Where a line of the data holds the word "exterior", copy that line.

INFORMATION PROVIDED below:

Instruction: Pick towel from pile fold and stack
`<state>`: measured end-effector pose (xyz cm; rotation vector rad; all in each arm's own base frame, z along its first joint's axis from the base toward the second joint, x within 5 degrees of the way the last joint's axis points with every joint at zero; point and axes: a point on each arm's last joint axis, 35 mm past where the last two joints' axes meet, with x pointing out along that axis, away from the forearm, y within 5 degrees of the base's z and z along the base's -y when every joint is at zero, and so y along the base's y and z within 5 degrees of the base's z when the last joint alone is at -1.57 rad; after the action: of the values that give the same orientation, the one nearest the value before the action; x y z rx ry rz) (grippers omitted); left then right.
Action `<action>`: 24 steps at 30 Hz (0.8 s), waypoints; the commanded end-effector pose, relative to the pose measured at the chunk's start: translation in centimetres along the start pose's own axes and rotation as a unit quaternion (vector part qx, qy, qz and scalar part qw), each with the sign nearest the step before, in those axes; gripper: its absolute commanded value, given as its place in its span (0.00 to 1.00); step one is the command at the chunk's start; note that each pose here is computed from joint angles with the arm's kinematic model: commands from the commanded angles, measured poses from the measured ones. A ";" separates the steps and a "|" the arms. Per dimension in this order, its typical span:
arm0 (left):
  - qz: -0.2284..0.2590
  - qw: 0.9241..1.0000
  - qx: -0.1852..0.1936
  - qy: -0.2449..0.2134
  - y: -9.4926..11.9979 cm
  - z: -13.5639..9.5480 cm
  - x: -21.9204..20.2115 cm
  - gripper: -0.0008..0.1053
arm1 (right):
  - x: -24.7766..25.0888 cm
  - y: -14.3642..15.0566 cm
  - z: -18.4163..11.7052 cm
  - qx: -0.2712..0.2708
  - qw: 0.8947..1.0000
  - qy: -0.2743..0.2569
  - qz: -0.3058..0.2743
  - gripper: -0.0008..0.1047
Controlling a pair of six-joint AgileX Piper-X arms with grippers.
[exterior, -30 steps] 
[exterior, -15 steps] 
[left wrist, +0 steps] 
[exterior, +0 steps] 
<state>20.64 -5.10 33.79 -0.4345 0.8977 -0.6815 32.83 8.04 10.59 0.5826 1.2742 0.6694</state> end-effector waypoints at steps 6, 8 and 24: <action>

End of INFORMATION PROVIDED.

PROBLEM SOLUTION:
[exterior, -30 steps] 
[exterior, -15 steps] 
[exterior, +0 steps] 

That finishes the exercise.